(Dataset excerpts)
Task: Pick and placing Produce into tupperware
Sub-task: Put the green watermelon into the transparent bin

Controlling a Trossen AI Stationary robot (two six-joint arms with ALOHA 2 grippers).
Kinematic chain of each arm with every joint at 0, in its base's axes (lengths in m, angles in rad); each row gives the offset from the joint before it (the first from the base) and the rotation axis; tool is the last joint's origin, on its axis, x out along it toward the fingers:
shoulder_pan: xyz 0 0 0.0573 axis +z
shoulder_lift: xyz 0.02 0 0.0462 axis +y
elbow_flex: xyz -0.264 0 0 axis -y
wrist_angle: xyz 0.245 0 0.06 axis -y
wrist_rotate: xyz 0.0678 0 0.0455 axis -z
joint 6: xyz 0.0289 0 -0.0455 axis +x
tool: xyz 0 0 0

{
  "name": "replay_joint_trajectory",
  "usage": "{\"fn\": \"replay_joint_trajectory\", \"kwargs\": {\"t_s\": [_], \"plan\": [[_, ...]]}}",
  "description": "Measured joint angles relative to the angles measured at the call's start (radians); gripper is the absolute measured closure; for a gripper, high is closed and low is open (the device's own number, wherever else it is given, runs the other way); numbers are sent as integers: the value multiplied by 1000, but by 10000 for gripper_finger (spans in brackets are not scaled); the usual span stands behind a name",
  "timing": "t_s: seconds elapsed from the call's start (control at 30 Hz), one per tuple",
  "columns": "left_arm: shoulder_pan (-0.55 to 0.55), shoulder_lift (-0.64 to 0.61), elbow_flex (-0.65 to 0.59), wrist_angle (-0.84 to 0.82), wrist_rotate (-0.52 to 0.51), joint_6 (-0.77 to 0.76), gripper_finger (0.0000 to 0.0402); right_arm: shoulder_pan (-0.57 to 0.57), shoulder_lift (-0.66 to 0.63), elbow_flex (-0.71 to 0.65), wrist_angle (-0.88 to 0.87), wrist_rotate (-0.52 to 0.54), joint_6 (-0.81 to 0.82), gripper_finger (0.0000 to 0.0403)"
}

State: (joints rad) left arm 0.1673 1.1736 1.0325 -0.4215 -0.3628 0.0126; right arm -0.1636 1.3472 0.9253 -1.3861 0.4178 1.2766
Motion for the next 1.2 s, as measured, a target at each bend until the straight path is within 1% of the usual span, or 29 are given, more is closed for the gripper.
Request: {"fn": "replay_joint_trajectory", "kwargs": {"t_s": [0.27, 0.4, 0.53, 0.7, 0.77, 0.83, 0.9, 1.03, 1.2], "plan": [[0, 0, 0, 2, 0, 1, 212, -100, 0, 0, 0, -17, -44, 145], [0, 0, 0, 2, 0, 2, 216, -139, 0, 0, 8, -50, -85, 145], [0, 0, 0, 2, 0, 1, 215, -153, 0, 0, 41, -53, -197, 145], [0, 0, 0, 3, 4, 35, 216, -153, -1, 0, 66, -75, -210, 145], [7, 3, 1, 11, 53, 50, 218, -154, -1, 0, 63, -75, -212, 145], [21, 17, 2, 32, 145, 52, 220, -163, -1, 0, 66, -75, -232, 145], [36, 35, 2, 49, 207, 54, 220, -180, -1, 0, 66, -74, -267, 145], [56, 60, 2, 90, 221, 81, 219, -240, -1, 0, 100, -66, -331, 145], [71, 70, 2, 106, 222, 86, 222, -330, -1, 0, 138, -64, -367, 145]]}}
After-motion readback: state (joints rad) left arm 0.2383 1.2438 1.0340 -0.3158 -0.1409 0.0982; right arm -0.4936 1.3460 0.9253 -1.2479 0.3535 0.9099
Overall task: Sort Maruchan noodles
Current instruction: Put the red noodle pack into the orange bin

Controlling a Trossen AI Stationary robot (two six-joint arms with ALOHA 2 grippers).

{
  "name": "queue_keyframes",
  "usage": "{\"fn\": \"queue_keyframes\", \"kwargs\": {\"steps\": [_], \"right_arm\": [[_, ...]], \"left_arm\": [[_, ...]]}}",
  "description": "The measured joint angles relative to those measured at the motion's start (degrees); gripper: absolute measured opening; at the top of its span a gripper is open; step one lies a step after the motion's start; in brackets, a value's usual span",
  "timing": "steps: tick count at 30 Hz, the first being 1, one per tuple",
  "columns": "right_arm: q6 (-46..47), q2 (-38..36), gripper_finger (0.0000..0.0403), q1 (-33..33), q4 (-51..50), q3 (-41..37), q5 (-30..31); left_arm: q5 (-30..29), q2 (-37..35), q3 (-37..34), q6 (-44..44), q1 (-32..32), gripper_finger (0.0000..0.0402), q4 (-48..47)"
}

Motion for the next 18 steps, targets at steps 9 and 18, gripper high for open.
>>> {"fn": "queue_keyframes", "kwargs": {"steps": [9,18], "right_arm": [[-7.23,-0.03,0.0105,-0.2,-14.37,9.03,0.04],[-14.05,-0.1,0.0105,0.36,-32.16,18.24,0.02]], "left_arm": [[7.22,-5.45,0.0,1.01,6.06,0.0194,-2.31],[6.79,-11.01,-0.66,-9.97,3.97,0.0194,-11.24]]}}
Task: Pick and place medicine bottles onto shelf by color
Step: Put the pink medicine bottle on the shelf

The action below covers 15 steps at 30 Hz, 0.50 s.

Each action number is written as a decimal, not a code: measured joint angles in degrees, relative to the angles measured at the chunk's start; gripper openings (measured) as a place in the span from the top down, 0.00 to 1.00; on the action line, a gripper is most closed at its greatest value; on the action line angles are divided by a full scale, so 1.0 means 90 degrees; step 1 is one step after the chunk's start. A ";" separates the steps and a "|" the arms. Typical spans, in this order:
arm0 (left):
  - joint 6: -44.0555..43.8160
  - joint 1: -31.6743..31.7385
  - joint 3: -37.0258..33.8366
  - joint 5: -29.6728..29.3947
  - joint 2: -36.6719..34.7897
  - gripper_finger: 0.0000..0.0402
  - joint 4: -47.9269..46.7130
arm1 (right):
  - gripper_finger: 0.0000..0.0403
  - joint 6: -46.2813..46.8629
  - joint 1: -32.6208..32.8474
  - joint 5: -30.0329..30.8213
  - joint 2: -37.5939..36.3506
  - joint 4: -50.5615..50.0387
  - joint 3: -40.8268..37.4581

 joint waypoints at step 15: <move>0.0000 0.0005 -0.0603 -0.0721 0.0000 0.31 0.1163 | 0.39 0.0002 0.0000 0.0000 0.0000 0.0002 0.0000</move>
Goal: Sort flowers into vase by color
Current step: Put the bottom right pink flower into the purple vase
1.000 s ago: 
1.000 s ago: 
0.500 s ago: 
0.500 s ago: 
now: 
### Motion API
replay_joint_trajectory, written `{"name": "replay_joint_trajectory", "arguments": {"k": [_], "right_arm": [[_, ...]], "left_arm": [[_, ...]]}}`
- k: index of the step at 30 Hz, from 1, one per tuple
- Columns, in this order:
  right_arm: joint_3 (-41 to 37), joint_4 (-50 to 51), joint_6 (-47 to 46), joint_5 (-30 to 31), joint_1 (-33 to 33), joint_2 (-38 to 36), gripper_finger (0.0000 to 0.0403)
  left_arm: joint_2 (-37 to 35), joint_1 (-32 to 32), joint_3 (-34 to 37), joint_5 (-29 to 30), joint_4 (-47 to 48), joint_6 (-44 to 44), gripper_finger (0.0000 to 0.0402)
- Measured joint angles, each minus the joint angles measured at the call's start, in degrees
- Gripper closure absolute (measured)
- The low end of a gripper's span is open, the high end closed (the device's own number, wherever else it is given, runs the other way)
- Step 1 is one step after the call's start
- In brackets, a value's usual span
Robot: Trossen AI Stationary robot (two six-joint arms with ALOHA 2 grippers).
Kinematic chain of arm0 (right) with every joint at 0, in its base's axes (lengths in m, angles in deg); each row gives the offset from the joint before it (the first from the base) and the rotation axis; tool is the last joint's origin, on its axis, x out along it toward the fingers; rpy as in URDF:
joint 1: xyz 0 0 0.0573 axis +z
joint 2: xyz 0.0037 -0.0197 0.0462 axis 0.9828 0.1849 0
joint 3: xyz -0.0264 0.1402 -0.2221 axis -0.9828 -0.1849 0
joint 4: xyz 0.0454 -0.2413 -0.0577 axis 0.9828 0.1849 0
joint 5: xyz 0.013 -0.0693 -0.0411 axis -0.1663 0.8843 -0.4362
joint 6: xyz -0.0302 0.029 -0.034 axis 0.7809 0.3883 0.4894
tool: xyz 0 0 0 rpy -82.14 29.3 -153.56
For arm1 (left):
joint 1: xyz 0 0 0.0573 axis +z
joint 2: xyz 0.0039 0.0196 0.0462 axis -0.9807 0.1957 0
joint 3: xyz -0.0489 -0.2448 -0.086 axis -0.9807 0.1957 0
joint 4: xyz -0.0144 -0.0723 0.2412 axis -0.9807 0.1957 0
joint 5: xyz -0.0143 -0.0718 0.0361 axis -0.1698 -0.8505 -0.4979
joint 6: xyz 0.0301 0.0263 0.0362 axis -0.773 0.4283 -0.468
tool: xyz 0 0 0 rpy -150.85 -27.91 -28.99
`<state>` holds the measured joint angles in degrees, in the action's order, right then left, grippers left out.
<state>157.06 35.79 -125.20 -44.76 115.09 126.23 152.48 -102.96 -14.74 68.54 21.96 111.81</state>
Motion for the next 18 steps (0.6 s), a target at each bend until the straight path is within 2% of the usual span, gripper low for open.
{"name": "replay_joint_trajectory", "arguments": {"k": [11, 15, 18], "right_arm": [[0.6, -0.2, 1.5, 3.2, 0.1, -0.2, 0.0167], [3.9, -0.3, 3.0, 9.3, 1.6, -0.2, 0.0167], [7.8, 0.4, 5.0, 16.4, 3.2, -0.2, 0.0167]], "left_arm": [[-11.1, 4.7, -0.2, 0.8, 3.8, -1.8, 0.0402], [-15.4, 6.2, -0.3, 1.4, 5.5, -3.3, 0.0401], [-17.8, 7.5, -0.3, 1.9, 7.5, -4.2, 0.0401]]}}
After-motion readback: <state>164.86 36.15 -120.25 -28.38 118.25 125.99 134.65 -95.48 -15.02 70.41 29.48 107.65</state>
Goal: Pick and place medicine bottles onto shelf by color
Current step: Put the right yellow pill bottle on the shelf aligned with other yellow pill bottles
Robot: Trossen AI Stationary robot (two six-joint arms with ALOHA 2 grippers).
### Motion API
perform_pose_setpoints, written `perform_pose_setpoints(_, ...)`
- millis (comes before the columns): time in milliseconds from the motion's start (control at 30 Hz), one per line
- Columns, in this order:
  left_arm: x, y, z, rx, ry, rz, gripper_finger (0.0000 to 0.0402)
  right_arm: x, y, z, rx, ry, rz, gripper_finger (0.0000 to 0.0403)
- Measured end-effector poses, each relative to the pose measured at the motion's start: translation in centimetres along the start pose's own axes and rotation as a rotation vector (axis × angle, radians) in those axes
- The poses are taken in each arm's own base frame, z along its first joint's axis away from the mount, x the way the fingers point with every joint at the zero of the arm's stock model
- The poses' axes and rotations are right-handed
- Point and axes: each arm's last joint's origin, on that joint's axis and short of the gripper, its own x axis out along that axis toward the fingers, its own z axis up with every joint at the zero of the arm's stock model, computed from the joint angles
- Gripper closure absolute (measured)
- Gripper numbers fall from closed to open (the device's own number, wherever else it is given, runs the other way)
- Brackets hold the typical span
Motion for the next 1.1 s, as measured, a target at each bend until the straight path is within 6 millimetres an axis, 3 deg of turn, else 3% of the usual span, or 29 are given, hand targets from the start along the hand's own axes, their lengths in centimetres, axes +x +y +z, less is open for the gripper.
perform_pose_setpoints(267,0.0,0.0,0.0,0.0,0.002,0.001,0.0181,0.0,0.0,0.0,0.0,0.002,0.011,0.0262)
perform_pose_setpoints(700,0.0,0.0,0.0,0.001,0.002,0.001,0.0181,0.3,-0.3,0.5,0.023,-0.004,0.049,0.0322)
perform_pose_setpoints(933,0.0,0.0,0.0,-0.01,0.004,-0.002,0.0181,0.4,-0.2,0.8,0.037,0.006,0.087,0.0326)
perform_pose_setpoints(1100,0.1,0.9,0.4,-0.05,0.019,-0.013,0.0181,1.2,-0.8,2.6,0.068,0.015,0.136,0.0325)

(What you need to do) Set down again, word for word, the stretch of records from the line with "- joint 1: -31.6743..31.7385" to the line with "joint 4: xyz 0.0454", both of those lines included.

(Response area)
  - joint 1: -31.6743..31.7385
  - joint 3: -37.0258..33.8366
  - joint 5: -29.6728..29.3947
  - joint 2: -36.6719..34.7897
  - gripper_finger: 0.0000..0.0402
  - joint 4: -47.9269..46.7130
arm1 (right):
  - gripper_finger: 0.0000..0.0403
  - joint 6: -46.2813..46.8629
  - joint 1: -32.6208..32.8474
  - joint 5: -30.0329..30.8213
  - joint 2: -37.5939..36.3506
  - joint 4: -50.5615..50.0387
  - joint 3: -40.8268..37.4581

 joint waypoints at step 15: <move>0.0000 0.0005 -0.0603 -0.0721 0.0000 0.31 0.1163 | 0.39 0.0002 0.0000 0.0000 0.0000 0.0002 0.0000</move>
Goal: Sort flowers into vase by color
Current step: Put the bottom right pink flower into the purple vase
1.000 s ago: 
1.000 s ago: 
0.500 s ago: 
0.500 s ago: 
now: 
### Motion API
replay_joint_trajectory, written `{"name": "replay_joint_trajectory", "arguments": {"k": [_], "right_arm": [[_, ...]], "left_arm": [[_, ...]]}}`
- k: index of the step at 30 Hz, from 1, one per tuple
- Columns, in this order:
  right_arm: joint_3 (-41 to 37), joint_4 (-50 to 51), joint_6 (-47 to 46), joint_5 (-30 to 31), joint_1 (-33 to 33), joint_2 (-38 to 36), gripper_finger (0.0000 to 0.0403)
  left_arm: joint_2 (-37 to 35), joint_1 (-32 to 32), joint_3 (-34 to 37), joint_5 (-29 to 30), joint_4 (-47 to 48), joint_6 (-44 to 44), gripper_finger (0.0000 to 0.0402)
- Measured joint angles, each minus the joint angles measured at the call's start, in degrees
- Gripper closure absolute (measured)
- The low end of a gripper's span is open, the high end closed (the device's own number, wherever else it is given, runs the other way)
- Step 1 is one step after the call's start
- In brackets, a value's usual span
Robot: Trossen AI Stationary robot (two six-joint arms with ALOHA 2 grippers).
Kinematic chain of arm0 (right) with every joint at 0, in its base's axes (lengths in m, angles in deg); each row gives the offset from the joint before it (the first from the base) and the rotation axis; tool is the last joint's origin, on its axis, x out along it toward the fingers; rpy as in URDF:
joint 1: xyz 0 0 0.0573 axis +z
joint 2: xyz 0.0037 -0.0197 0.0462 axis 0.9828 0.1849 0
joint 3: xyz -0.0264 0.1402 -0.2221 axis -0.9828 -0.1849 0
joint 4: xyz 0.0454 -0.2413 -0.0577 axis 0.9828 0.1849 0

Work on this exercise is finished, so nothing remains.